PROBLEM:
Each line in the listing below needs to be transcribed exactly.
:: INPUT DATA ::
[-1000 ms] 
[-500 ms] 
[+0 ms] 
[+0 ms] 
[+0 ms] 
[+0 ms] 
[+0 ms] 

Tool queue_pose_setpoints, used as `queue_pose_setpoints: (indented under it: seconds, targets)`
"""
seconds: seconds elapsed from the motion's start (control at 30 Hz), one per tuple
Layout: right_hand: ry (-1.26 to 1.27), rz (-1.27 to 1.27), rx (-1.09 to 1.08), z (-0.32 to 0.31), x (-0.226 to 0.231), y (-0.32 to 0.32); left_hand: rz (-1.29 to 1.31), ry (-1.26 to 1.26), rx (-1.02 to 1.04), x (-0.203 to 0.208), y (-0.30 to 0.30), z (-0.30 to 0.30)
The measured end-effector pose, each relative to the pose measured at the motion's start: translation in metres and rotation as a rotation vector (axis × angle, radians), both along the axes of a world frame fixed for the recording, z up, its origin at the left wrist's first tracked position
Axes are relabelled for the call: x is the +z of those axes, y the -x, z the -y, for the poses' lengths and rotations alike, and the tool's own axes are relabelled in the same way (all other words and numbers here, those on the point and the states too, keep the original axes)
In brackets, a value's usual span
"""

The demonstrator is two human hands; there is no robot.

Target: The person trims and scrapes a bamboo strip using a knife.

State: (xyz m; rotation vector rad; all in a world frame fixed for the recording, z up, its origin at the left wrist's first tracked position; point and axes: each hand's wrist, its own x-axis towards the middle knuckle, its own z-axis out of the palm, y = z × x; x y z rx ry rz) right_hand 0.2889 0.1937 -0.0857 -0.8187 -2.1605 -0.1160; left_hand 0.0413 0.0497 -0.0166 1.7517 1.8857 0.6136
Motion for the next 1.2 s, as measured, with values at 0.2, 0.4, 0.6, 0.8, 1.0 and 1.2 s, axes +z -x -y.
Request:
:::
WRITTEN RESPONSE:
[-1000 ms] 
[-500 ms] 
[+0 ms] 
[+0 ms] 
[+0 ms] 
[+0 ms] 
[+0 ms] 

Tool queue_pose_setpoints, used as `queue_pose_setpoints: (indented under it: seconds, targets)`
"""
seconds: seconds elapsed from the motion's start (control at 30 Hz), one per tuple
Layout: right_hand: ry (-1.26 to 1.27), rz (-1.27 to 1.27), rx (-1.09 to 1.08), z (-0.32 to 0.31), x (-0.226 to 0.231), y (-0.32 to 0.32); left_hand: rz (-1.29 to 1.31), ry (-1.26 to 1.26), rx (-1.02 to 1.04), x (-0.203 to 0.208), y (-0.30 to 0.30), z (-0.30 to 0.30)
The measured end-effector pose, each relative to the pose measured at the motion's start: translation in metres and rotation as a rotation vector (axis × angle, radians), both along the axes of a world frame fixed for the recording, z up, its origin at the left wrist's first tracked position
Axes are relabelled for the call: x is the +z of those axes, y the -x, z the -y, for the poses' lengths and rotations alike, and the tool's own axes are relabelled in the same way (all other words and numbers here, those on the point and the states too, keep the original axes)
In brackets, a value's usual span
"""

The demonstrator is two human hands; there is no robot.

Target: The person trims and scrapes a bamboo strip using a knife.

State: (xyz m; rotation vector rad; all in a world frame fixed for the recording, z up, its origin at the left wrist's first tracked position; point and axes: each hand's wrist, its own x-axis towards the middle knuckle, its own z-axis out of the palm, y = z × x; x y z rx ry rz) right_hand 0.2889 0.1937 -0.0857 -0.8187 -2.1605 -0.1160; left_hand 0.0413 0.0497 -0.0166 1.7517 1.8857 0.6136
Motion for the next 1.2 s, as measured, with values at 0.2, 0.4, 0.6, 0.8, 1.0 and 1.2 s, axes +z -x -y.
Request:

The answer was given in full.